As you look over the data below, please find each line where the word "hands" appears, then copy it.
[Data — start]
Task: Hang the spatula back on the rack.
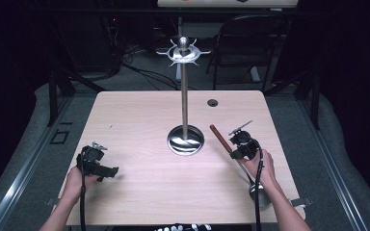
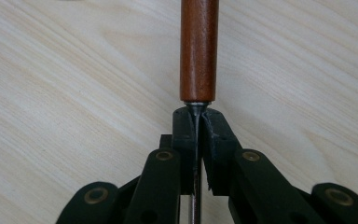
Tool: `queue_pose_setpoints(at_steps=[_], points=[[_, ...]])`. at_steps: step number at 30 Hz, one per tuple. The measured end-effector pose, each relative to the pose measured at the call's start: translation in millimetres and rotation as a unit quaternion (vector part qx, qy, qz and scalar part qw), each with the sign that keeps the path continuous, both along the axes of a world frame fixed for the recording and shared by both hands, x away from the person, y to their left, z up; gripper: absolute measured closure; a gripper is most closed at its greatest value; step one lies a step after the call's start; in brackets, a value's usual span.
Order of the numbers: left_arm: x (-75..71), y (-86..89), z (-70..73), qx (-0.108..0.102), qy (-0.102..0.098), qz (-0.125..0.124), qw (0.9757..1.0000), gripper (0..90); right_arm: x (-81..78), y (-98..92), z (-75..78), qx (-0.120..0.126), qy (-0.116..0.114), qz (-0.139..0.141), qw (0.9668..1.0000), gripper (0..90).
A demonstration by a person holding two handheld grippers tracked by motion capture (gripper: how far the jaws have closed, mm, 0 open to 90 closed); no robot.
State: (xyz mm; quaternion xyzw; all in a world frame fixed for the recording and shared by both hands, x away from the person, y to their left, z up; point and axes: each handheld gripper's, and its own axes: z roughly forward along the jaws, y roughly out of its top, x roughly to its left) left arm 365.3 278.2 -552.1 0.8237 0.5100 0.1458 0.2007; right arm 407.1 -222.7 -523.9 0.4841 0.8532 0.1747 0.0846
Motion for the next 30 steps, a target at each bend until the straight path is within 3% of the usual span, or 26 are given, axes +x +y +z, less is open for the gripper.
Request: queue_pose_setpoints(at_steps=[6, 18, 30], points=[[-0.1, -0.3, -0.2, 0.0, -0.001, 0.001, 1.0, 1.0, -1.5, 1.4, 3.4, 0.014, -0.014, 0.002, 0.9998, 84.9], [0.1, -0.5, -0.4, 0.0, 0.0, 0.0, 1.0, 1.0, -3.0, 2.9, 9.9, 0.014, -0.039, 0.008, 0.9991, 85.0], [0.1, -0.6, -0.2, 0.0, -0.001, -0.001, 1.0, 1.0, -5.9, 3.0, 17.1, 0.03, -0.07, 0.006, 0.9971, 85.0]])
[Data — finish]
● **Response for this exercise**
Tool: `queue_pose_setpoints(at_steps=[_], points=[[_, ...]])`. at_steps: step number at 30 Hz, one per tuple. The measured end-effector pose, each relative to the pose measured at the call's start: translation in millimetres and rotation as a unit quaternion (vector part qx, qy, qz and scalar part qw), each with the sign that keeps the path continuous, both along the axes of a world frame fixed for the recording and shared by both hands, x away from the person, y to their left, z up; gripper: absolute measured closure; a gripper is most closed at its greatest value; step one lies a step after the call's start; in brackets, a value's usual span.
State: (xyz mm; quaternion xyzw; all in a world frame fixed for the recording and shared by both hands, x away from the person, y to their left, z up; point and axes: each handheld gripper's, and its own axes: z roughly forward along the jaws, y roughly out of its top, x roughly to its left) left arm 365.3 278.2 -552.1 0.8237 0.5100 0.1458 0.2007; right arm 407.1 -222.7 -523.9 0.4841 0.8532 0.1747 0.0846

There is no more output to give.